→ **Work instructions**:
What you return must be every line below that includes the word "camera".

[[ Task inputs open ]]

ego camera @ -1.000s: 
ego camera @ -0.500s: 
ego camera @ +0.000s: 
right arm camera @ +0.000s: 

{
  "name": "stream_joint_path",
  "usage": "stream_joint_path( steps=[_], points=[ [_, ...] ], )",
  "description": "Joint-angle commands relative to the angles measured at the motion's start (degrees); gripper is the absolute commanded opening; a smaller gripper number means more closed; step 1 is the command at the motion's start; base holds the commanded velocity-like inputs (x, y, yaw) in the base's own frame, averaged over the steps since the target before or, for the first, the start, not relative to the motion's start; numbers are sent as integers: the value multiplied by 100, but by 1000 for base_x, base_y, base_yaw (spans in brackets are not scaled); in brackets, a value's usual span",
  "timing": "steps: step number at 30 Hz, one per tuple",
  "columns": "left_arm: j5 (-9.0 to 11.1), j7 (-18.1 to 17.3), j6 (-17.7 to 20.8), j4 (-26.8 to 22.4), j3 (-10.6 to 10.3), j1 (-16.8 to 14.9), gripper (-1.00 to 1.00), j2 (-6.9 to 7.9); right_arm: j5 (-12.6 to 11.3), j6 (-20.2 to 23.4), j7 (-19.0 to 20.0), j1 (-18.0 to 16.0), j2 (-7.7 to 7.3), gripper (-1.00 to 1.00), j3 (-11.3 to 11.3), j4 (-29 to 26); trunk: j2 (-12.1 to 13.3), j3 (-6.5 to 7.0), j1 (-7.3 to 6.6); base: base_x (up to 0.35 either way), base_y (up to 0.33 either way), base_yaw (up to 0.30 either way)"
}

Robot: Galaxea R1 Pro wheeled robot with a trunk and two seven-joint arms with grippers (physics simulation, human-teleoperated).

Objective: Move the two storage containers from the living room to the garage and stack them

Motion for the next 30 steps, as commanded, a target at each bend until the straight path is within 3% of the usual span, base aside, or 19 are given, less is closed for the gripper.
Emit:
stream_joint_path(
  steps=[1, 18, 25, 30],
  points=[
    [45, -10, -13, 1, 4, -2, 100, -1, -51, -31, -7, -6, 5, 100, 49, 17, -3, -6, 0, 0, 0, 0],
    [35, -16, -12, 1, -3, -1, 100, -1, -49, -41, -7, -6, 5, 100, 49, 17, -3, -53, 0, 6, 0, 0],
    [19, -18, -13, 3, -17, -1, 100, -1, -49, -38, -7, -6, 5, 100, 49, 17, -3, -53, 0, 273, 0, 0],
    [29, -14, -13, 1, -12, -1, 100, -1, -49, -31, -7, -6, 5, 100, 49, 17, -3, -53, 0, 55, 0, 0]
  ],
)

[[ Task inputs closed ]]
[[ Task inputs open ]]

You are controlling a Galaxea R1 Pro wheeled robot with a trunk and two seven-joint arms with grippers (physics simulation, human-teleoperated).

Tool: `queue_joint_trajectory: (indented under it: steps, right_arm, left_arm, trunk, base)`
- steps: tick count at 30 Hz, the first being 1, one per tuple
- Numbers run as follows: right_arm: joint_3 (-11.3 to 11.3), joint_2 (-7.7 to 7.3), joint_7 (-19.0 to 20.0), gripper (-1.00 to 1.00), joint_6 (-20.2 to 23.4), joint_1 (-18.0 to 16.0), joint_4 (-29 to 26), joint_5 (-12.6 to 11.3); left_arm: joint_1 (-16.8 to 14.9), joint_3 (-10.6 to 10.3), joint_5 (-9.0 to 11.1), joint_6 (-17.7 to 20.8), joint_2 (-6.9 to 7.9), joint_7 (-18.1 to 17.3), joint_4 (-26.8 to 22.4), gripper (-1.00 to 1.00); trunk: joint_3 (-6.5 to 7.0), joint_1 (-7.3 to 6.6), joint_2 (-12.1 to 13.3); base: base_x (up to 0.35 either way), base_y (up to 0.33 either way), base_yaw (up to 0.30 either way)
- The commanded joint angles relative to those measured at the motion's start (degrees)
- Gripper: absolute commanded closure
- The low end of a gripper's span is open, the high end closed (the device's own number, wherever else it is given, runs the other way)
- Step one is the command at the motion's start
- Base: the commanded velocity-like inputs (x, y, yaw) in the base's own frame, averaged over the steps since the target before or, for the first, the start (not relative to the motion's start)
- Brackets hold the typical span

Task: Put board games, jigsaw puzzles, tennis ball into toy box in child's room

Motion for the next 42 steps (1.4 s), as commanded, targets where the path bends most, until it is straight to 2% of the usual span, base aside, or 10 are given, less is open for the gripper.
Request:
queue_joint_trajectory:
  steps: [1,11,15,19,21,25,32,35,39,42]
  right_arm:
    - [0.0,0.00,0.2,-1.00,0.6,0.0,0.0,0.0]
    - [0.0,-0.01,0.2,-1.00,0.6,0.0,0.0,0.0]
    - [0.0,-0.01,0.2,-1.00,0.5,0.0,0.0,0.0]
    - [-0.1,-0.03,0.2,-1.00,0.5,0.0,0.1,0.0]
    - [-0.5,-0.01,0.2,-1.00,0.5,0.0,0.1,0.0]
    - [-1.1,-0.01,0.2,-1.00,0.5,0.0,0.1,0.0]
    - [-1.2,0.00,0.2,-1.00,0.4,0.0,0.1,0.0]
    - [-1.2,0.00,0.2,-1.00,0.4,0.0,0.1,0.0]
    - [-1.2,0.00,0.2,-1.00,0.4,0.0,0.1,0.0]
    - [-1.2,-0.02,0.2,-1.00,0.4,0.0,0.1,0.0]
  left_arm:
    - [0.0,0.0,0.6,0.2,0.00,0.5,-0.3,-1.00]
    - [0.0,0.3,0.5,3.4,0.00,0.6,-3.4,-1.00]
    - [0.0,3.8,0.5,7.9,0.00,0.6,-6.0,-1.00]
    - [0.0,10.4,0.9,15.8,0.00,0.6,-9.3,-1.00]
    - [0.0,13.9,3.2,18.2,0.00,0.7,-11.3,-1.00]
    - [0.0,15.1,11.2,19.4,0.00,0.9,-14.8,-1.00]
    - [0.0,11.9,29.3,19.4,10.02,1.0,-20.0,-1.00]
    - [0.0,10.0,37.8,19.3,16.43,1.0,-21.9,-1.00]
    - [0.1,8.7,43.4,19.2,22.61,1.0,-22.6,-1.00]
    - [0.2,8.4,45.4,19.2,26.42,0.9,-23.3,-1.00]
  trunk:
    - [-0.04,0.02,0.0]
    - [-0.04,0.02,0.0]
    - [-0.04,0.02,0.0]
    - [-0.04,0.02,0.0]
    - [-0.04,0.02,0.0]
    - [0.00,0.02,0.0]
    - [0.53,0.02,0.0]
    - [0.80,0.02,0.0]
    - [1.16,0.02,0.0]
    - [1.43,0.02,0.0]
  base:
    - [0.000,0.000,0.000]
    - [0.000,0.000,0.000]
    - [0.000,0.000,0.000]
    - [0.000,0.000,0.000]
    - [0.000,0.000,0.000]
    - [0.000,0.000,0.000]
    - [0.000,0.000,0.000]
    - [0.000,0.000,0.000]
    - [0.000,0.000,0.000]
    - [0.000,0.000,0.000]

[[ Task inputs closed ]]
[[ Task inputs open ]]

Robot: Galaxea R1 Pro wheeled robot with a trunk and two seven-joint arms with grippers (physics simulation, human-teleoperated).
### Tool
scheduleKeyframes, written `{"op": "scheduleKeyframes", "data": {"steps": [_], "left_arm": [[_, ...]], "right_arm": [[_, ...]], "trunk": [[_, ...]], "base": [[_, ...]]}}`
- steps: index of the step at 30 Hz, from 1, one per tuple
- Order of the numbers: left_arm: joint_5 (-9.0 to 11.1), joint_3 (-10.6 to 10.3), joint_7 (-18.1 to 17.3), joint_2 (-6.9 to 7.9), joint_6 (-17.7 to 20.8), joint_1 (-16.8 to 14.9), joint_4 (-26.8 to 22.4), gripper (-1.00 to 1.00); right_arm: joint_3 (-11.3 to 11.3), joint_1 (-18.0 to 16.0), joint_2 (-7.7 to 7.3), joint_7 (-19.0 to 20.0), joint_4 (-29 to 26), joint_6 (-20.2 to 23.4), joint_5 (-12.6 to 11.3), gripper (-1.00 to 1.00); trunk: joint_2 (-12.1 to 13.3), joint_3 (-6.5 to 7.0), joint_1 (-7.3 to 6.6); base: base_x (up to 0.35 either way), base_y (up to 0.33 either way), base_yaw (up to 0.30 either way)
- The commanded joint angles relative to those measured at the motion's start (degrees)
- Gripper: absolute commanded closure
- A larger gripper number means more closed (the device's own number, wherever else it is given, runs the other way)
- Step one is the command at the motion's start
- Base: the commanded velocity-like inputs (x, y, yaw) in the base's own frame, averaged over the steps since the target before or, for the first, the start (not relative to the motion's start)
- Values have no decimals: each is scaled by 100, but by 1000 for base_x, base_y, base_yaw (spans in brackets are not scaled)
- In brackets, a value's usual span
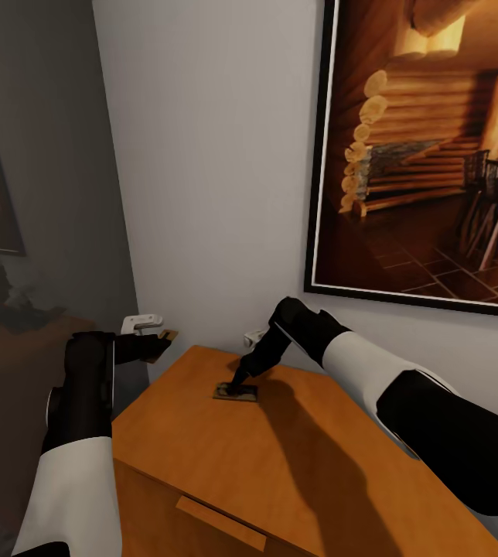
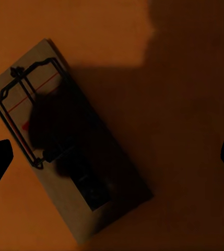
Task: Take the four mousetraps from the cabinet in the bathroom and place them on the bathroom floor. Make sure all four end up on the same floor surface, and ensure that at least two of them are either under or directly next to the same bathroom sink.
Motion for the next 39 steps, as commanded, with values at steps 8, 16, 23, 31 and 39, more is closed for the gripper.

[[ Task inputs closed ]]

→ **Written reply**:
ego camera @ -1.000s: 
ego camera @ -0.500s: 
ego camera @ +0.000s: 
right arm camera @ +0.000s: 

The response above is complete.